Замковый выгребает из-под станка стреляные гильзы и ставит их в угол, к комингсу, стоймя, одну к одной. Мошкин без команды берётся протирать наглазник изнутри рукавом, хотя протирать там нечего, кроме собственного дыхания. Двое ушли в люк и не вернулись ещё. Пантелеев в трёх шагах от меня стоит спиной к щиту и держит маслёнку за пазухой, у самого тела: масло на морозе густеет, и через две минуты от того, отогрел он его или нет, будет зависеть, пойдёт ли затвор.
— Пантелеев, — я жду, пока он вытянет руку из-под полы, чтобы не спрашивать в спину. — Сколько у вас всего на корабле снарядов к этим двум?
Рука его останавливается на полдороге и уходит обратно за пазуху. Он меряет меня сверху вниз, от каски до сапог, и это занимает у него дольше, чем нужно, чтобы разглядеть матроса второй статьи. Потом опускается на корточки — тяжело, придерживая колено свободной ладонью, — и наши глаза оказываются на одном уровне. За его спиной расчёт носит патроны, латунь стучит о латунь, а он всё ещё не разжимает губ.
— А тебе зачем? — Маслёнку он перекладывает за пазухой с одного бока на другой, вслепую, не глядя вниз.

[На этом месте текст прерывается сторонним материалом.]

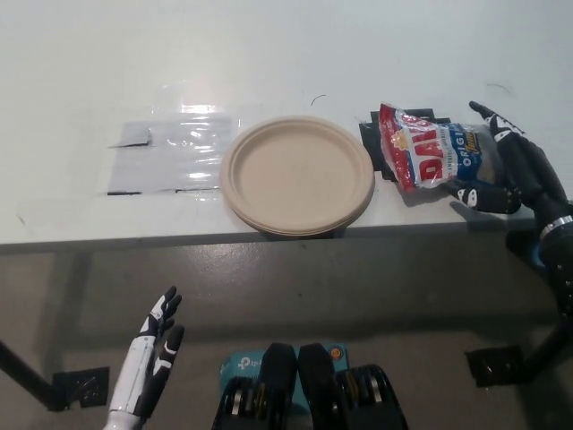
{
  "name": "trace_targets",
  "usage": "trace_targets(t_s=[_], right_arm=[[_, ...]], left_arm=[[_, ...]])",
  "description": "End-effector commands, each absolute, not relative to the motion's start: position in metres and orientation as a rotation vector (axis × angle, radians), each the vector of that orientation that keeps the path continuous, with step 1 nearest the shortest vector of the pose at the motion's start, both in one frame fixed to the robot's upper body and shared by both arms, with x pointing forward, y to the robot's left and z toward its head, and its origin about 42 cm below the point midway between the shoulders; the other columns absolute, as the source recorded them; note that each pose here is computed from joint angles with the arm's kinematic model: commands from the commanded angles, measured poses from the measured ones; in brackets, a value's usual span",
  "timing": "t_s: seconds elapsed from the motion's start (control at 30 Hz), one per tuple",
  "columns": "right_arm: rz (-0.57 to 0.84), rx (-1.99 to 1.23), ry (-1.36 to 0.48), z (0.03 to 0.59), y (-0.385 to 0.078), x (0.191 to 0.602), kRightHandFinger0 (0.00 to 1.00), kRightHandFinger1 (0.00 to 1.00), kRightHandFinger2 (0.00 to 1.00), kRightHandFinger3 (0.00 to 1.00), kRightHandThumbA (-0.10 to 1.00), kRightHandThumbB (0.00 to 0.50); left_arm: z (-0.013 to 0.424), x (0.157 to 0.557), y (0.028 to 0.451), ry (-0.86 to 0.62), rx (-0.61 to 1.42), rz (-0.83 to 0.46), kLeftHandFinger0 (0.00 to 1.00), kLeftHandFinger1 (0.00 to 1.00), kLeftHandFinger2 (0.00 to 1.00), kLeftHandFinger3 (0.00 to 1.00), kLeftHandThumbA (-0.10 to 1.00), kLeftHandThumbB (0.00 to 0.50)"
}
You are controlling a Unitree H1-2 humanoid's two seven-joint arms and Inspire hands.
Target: The robot picks up a small bag of sunflower seeds on the right hand side and take it to the empty plate on the left hand side then pours some sunflower seeds on to the plate.
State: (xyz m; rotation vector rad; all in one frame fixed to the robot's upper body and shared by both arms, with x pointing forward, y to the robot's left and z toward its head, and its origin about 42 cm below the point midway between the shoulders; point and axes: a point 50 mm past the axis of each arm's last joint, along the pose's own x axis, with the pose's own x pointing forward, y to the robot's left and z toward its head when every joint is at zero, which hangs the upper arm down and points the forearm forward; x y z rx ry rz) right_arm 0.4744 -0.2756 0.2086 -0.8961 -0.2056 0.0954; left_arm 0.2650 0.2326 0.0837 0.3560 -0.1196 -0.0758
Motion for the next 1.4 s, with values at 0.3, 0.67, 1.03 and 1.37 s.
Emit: trace_targets(t_s=[0.3, 0.67, 1.03, 1.37], right_arm=[[0.094, -1.066, -0.27, 0.235, -0.279, 0.499, 1.0, 1.0, 1.0, 1.0, 0.85, 0.376], [0.103, -1.099, -0.218, 0.222, -0.276, 0.511, 1.0, 1.0, 1.0, 1.0, 0.86, 0.383], [0.118, -1.135, -0.188, 0.213, -0.268, 0.524, 1.0, 1.0, 1.0, 1.0, 0.75, 0.396], [0.034, -1.28, -0.252, 0.198, -0.253, 0.537, 0.01, 0.12, 0.38, 0.44, -0.1, 0.253]], left_arm=[[0.099, 0.271, 0.237, -0.214, 0.339, -0.044, 1.0, 1.0, 1.0, 1.0, 1.0, 0.177], [0.099, 0.271, 0.239, -0.225, 0.335, -0.042, 1.0, 1.0, 1.0, 1.0, 1.0, 0.18], [0.098, 0.272, 0.24, -0.224, 0.331, -0.038, 1.0, 1.0, 1.0, 1.0, 1.0, 0.193], [0.101, 0.273, 0.24, -0.229, 0.32, -0.031, 1.0, 1.0, 1.0, 1.0, 1.0, 0.206]])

— Затем, что я сейчас предложу тебе стрелять ещё. — Я перевожу глаза на кранец за его спиной, где в гнёздах стоят оставшиеся патроны, и он видит, куда я смотрю. — А прежде чем предлагать, надо знать, чем распоряжаюсь.
— Ты ничем не распоряжаешься. — Он достаёт наконец маслёнку, отвинчивает колпачок ногтем большого пальца и нюхает горлышко, проверяя, отошло ли масло. — Ты патрон в лоток не положишь. Тебе его и поднять нечем.
— Верно. Тогда — чем распоряжается тот, кому я это скажу.
Колпачок в его пальцах замирает на середине оборота.
— Сто с небольшим на ствол. — Пантелеев довинчивает колпачок и прячет маслёнку обратно, глубже, под самый свитер, а освободившейся рукой берётся за казённик и переносит на него часть своего веса. — Точнее у того спросишь, кто их по бумаге считает, только он сейчас спит. На такой посудине больше не возят. Мы не крейсер, у нас погреб с чулан.
Из люка выходят двое, и первый ставит два принесённых патрона в свободные гнёзда. Второй хочет придвинуть их в ряд сапогом, чтобы не наклоняться лишний раз, но Пантелеев перехватывает его за голенище, не вставая с корточек, и разворачивает оба сам, донцами к щиту.